Direct energy costs are recorded when the electricity is delivered.

Cost of Goods Sold (COGS) include electric power purchased and pass through charges from the TDSP’s in the areas serviced by the Company.  TDSP charges are costs for metering services and maintenance of the electric grid.  TDSP charges are established by regulation of the PUCT.

The energy portion of the Company’s COGS is comprised of two components:  bilateral wholesale costs and balancing/ancillary costs.  These two cost components are incurred and recognized  differently as follows:

Bilateral wholesale costs are incurred through contractual arrangements with wholesale power suppliers for firm delivery of power at a fixed volume and fixed price.  The Company is invoiced for these wholesale volumes at the end of each calendar month for the volumes purchased for delivery during the month, with payment due 20 days after the end of the month.

Balancing/ancillary costs are based on the customer load and are determined by ERCOT through a multiple step settlement process.  Balancing costs/revenues are related to the differential between supply provided by the Company through its bilateral wholesale supply and the supply required to serve the Company’s customer load.  The Company endeavors to minimize the amount of balancing/ancillary costs through its load forecasting and forward purchasing programs.

NOTE 4 -                      RECENT ACCOUNTING PRONOUNCEMENTS

In June 2011, the Financial Accounting Standards Board (“FASB”) issued guidance requiring changes to the presentation of comprehensive income which requires entities to present the total of comprehensive income, the components of net income, and the components of other comprehensive income either in a single continuous statement of comprehensive income or in two separate but consecutive statements. The option to present components of other comprehensive income as part of the statement of changes in stockholders’ equity, which is not the method of presentation used by the Company, will no longer be permitted, as the Company has no comprehensive income. These changes will have no impact on the calculation and presentation of earnings per share. These changes, with retrospective application, become effective for the Company for interim and annual periods beginning in fiscal year 2013, with early adoption allowed. Other than the change in presentation, these changes will not have an impact on the consolidated financial statements.

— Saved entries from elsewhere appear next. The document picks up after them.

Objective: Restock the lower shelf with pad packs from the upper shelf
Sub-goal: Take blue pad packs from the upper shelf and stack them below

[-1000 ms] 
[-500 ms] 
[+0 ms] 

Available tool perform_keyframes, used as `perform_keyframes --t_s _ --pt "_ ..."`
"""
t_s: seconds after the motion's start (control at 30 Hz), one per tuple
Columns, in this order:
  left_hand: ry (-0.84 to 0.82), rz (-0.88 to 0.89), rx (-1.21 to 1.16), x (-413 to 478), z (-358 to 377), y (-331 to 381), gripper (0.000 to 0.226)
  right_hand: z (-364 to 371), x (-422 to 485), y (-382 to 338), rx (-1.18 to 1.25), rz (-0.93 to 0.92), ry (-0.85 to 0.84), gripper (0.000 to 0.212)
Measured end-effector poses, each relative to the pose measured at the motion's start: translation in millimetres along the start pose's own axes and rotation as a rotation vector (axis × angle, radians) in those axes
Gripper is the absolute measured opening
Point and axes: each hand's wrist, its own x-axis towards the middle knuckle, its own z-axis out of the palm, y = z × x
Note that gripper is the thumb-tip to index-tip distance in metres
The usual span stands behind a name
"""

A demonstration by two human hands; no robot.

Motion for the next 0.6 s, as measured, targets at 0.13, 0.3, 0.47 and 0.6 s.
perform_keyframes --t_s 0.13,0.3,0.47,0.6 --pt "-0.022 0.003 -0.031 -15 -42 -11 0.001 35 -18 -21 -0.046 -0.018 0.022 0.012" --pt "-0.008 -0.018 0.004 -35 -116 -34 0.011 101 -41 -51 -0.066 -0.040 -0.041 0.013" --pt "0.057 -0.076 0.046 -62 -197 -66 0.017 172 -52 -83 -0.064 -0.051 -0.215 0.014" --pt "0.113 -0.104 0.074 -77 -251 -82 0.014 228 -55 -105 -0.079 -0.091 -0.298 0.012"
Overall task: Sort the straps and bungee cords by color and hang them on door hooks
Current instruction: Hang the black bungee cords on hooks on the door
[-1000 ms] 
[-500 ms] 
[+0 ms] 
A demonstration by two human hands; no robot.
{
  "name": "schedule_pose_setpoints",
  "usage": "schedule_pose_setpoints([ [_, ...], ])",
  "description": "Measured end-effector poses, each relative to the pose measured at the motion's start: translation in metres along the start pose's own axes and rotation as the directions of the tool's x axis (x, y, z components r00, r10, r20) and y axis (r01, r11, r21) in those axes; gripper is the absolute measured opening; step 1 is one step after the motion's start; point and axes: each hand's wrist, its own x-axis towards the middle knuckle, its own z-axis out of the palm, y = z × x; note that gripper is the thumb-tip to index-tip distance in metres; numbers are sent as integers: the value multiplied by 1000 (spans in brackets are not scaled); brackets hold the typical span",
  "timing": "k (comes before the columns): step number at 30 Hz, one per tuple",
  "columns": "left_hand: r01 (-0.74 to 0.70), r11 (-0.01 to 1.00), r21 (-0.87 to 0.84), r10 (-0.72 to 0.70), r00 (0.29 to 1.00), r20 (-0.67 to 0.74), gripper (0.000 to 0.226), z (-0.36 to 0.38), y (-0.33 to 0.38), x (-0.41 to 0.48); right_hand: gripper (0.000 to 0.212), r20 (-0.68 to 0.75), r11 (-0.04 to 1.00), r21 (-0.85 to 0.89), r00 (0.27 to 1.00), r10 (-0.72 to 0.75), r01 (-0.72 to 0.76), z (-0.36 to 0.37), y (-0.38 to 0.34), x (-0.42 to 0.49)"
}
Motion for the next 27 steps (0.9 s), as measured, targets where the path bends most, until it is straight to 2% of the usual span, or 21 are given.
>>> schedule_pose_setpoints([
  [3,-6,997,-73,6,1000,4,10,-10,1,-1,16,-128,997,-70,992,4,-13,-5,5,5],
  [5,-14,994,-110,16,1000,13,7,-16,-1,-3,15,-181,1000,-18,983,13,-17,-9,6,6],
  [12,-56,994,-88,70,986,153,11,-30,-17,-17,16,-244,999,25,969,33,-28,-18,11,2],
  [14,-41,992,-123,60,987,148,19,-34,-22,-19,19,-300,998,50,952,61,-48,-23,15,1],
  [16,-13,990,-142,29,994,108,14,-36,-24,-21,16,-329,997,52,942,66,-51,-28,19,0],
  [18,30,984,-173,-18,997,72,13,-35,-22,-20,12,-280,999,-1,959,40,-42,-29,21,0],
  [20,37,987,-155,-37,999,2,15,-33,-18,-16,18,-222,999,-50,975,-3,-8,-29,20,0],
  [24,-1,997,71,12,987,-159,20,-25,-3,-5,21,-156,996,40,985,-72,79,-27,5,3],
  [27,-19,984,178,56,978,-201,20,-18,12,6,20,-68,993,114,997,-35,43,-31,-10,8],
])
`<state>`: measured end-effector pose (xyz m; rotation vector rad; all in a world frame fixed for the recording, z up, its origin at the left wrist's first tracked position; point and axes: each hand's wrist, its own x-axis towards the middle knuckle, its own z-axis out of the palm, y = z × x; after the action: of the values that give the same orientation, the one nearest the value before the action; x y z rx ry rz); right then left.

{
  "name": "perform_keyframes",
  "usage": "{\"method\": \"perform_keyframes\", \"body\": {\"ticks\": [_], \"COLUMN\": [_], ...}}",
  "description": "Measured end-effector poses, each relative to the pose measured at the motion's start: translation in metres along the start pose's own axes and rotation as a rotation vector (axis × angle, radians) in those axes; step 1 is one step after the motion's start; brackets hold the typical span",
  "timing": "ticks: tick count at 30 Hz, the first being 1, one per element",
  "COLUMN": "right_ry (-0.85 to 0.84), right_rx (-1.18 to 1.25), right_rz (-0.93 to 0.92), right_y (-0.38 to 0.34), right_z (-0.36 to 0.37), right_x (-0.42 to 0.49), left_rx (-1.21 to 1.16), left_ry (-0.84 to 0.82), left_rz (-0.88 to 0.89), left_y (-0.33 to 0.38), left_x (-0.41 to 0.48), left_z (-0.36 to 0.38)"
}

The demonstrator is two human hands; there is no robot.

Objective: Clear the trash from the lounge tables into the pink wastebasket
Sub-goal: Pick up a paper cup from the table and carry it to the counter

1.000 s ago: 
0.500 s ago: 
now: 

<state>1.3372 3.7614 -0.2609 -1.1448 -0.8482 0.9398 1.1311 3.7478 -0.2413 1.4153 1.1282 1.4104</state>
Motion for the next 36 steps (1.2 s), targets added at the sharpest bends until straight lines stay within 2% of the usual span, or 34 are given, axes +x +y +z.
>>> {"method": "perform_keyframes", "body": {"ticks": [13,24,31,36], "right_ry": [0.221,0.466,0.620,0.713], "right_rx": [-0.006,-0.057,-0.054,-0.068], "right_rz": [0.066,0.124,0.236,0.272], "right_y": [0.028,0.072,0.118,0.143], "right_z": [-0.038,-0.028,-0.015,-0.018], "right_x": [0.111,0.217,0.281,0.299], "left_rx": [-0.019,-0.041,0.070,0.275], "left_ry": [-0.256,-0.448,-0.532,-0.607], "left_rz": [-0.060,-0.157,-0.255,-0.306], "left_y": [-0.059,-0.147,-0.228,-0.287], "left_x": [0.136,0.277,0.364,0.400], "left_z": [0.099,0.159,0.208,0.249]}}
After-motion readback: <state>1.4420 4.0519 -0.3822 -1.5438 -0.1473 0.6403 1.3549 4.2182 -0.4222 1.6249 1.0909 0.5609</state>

In May 2011, the FASB issued additional guidance on fair value measurements that clarifies the application of existing guidance and disclosure requirements, changes certain fair value measurement principles and requires additional disclosures about fair value measurements. The updated guidance is effective on a prospective basis for financial statements issued for fiscal years, and interim periods within those fiscal years, beginning after December 15, 2011. The adoption of this guidance did not have a material impact on our consolidated financial position, results of operations and cash flows.

In December 2010, the FASB issued ASU 2010 - 28 “Intangibles - Goodwill and Other (ASC Topic 350)”, which amended its existing guidance for goodwill and other intangible assets. This authoritative guidance modifies Step 1 of the goodwill impairment test for reporting units with zero or negative carrying amounts. For those reporting units, an entity is required to perform Step 2 of the goodwill impairment test if there are qualitative factors indicating that it is more likely than not that a goodwill impairment exists. The qualitative factors are consistent with the existing guidance which requires goodwill of a reporting unit to be tested for impairment between annual tests if an event occurs or circumstances change that would more likely than not reduce the fair value of a reporting unit below its
 
 
 
7

 
 
 
NOTE 4 -                      RECENT ACCOUNTING PRONOUNCEMENTS (CONTINUED)

carrying amount. This authoritative guidance becomes effective for the Company in fiscal year 2012. The implementation of this authoritative guidance did not have a material impact on our consolidated financial position, results of operations and cash flows.

In September 2011, the FASB issued ASU 2011-08, “Testing Goodwill for Impairment”. The amendments under ASU 2011-08 will allow entities to first assess qualitative factors to determine whether it is necessary to perform the two-step quantitative goodwill impairment test. Under these amendments, an entity would not be required to calculate the fair value of a reporting unit unless the entity determines, based on a qualitative assessment, that it is more likely than not that its fair value is less than its carrying amount. The amendments include a number of events and circumstances for entities to consider in conducting the qualitative assessment. Entities will have the option to bypass the qualitative assessment for any reporting unit in any period and proceed directly to performing the first step of the two-step quantitative goodwill impairment test. ASU 2011-08 is effective for annual and interim goodwill impairment tests performed for fiscal years beginning after December 15, 2011 (fiscal 2012 for the Company), and early adoption is permitted. Adoption of ASU 2011-08 did not have a material impact on the Company’s financial statements.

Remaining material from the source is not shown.